A: Patients with rotator cuff tendinitis or bursitis that does not include a complete tear of the tendon can usually be treated without surgery. Nonsurgical treatments include the use of anti-inflammatory medication and occasional steroid injections into the area of the inflamed rotator cuff, followed by rehabilitative rotator cuff strengthening exercises.
Surgical repair of rotator cuff tears is best for:
- Younger patients, especially those with small tears. Surgery leads to a high degree of successful healing and reduces concerns about the tear getting worse over time.
- Individuals whose rotator cuff tears are caused by an acute, severe injury. These people should seek immediate treatment that includes surgical repair of the tendon.
Q: What is shoulder impingement?
A: Impingement occurs when the rotator cuff tendons become compressed and/or worn. The rotator cuff is actually a series of four muscles connecting the scapula (shoulder blade) to the humeral head (upper part of the shoulder joint).

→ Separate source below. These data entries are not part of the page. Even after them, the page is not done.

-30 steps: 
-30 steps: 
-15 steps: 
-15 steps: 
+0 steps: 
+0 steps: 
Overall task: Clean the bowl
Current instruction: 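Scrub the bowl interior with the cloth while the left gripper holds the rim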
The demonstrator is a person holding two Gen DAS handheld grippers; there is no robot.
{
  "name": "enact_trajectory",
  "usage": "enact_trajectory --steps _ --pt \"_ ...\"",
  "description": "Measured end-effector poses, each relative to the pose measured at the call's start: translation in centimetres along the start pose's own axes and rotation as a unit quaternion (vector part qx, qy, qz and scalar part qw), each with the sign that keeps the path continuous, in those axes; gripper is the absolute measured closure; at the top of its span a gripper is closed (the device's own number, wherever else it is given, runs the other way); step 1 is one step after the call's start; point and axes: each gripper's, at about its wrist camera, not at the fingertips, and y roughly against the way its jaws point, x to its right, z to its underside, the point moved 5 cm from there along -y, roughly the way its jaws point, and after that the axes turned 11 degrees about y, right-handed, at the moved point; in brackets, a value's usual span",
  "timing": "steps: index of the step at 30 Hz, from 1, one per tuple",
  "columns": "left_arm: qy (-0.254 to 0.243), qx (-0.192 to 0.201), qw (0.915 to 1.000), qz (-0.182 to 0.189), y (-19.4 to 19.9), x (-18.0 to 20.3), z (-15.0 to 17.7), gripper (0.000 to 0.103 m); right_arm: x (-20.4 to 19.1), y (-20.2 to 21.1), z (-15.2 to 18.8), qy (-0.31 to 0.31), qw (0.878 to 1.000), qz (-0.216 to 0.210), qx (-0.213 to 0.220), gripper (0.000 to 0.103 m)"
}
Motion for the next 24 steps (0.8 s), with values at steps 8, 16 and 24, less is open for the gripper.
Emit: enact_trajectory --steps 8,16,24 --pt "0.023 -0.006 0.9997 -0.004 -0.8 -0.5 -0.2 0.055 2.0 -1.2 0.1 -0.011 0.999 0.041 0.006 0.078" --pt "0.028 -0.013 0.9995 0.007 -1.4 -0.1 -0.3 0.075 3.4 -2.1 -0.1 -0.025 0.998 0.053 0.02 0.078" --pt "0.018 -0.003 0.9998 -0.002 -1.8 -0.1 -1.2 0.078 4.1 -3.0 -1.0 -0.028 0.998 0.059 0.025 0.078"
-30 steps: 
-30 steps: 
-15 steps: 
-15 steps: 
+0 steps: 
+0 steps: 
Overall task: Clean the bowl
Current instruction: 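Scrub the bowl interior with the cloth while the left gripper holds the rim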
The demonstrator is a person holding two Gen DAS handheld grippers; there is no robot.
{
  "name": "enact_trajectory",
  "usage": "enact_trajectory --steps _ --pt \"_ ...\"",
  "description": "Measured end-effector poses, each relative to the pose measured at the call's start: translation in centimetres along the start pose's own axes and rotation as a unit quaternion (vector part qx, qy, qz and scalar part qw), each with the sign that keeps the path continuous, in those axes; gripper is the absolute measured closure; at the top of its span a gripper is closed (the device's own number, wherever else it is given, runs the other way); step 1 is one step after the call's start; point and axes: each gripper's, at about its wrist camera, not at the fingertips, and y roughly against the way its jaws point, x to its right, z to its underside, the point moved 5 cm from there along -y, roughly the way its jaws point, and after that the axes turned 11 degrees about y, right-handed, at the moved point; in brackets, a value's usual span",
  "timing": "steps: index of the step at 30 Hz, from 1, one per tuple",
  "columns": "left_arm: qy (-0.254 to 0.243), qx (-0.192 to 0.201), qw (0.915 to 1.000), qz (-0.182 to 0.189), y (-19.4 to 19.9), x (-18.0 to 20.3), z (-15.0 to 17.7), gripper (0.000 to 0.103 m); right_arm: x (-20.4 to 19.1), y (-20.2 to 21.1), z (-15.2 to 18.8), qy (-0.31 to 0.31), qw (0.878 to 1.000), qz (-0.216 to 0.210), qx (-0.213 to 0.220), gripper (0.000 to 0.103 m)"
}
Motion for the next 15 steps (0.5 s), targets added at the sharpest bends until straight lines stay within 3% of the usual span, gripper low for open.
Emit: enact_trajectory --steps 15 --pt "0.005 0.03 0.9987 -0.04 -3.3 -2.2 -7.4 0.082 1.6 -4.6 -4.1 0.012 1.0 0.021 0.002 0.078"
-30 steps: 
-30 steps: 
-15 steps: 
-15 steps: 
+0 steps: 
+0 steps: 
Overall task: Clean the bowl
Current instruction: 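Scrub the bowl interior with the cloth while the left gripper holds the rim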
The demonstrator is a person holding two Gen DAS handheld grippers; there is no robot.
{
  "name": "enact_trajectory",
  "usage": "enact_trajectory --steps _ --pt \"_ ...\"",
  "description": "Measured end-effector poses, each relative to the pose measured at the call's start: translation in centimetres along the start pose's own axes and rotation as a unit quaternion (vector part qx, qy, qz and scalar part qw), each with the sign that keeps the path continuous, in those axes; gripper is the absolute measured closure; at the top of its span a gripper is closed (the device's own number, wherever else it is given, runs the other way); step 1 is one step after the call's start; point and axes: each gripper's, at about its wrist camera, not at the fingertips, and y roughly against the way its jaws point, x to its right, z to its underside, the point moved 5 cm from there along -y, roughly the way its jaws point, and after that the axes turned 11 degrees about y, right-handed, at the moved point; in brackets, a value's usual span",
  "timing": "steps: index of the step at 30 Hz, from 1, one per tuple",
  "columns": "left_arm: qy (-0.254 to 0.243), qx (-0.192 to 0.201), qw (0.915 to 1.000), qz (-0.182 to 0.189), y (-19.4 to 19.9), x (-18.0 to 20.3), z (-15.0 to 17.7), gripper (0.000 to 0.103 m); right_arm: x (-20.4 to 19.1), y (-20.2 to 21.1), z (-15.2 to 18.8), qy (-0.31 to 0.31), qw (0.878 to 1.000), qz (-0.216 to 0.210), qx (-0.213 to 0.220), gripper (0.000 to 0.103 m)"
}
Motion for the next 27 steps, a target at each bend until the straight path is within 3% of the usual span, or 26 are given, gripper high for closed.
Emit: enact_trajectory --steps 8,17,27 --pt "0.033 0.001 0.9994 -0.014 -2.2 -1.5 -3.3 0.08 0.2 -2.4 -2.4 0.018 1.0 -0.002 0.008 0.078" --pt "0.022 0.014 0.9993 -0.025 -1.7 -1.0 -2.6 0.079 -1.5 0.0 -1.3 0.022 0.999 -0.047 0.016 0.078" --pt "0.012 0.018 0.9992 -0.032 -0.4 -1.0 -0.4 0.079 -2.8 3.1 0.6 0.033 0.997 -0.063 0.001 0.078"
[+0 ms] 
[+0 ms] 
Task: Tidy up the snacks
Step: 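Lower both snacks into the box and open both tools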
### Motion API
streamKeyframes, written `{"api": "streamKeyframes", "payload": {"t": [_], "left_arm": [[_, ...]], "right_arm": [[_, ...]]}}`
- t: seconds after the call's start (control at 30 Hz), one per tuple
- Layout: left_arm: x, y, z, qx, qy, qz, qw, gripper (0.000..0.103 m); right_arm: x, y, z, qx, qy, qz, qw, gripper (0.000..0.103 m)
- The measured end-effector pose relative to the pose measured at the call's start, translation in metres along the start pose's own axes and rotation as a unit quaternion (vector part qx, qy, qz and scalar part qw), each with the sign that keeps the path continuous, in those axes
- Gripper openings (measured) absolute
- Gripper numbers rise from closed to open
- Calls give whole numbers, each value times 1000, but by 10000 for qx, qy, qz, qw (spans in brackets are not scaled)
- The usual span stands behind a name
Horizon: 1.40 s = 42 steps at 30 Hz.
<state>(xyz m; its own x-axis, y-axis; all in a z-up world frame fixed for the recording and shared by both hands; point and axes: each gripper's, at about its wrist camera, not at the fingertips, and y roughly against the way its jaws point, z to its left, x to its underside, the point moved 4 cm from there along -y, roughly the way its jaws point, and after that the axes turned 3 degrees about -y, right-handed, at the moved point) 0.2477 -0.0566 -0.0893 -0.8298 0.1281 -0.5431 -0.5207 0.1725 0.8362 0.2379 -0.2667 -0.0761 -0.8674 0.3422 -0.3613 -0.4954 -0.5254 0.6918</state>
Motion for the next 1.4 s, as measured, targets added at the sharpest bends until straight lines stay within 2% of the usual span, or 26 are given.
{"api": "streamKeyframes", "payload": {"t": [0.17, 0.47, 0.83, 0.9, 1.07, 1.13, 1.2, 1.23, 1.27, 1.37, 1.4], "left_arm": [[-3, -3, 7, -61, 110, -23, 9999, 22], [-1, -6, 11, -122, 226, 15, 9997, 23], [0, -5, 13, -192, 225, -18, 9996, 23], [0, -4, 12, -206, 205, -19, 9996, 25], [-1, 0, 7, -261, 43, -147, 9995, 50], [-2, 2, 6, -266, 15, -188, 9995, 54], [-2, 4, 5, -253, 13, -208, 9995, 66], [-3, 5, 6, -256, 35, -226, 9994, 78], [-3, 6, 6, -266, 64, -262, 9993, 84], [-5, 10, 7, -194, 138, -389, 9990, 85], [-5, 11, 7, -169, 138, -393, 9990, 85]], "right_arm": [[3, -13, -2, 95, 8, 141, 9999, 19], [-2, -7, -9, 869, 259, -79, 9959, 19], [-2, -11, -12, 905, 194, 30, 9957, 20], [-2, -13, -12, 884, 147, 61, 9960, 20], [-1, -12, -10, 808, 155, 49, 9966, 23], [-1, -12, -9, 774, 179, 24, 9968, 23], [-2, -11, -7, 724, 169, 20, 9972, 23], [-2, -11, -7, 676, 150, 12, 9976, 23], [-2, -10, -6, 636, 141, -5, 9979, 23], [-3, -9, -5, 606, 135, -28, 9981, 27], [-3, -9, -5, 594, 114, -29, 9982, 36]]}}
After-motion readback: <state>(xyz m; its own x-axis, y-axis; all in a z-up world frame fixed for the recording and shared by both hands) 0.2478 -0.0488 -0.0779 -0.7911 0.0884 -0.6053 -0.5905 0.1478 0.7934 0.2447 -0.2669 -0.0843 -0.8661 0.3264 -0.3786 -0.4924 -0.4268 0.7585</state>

The rotator cuff is important in keeping the upper shoulder join within the socket during normal shoulder function and also contributes to shoulder strength during activity. Normally, the rotator cuff glides smoothly between the undersurface of the bone at the point of the shoulder and the upper part of the shoulder joint.
Any process that compromises this normal gliding function may lead to impingement. Common causes include weakening and degeneration within the tendon due to aging, the formation of bone spurs and/or inflammatory tissue within the space above the rotator cuff and overuse injuries. Overuse activities that can lead to impingement are most commonly seen in tennis players, pitchers and swimmers.
Q: How do I know if I suffer from shoulder impingement?
A: We can diagnosis shoulder impingement through a careful history and physical exam. Patients with impingement most commonly complain of pain in the shoulder, which is worse with overhead activity and sometimes severe enough to wake them during the night.
Manipulating the shoulder in a specific way during the exam will usually reproduce the symptoms and confirm the diagnosis. X-rays can also help in evaluating the presence of bone spurs and/or the narrowing of the subacromial space. MRI (magnetic resonance imaging), a test that allows us to see the rotator cuff, is usually not necessary in cases of shoulder impingement, but may be used to rule more serious problems.
Q: Is surgery necessary for shoulder impingement?
A: Surgery is not necessary in most cases of shoulder impingement. But if symptoms persist despite nonsurgical treatment, surgery may help. Surgery involves removing tissue that is irritating the rotator cuff. This can typically be done using arthroscopic techniques.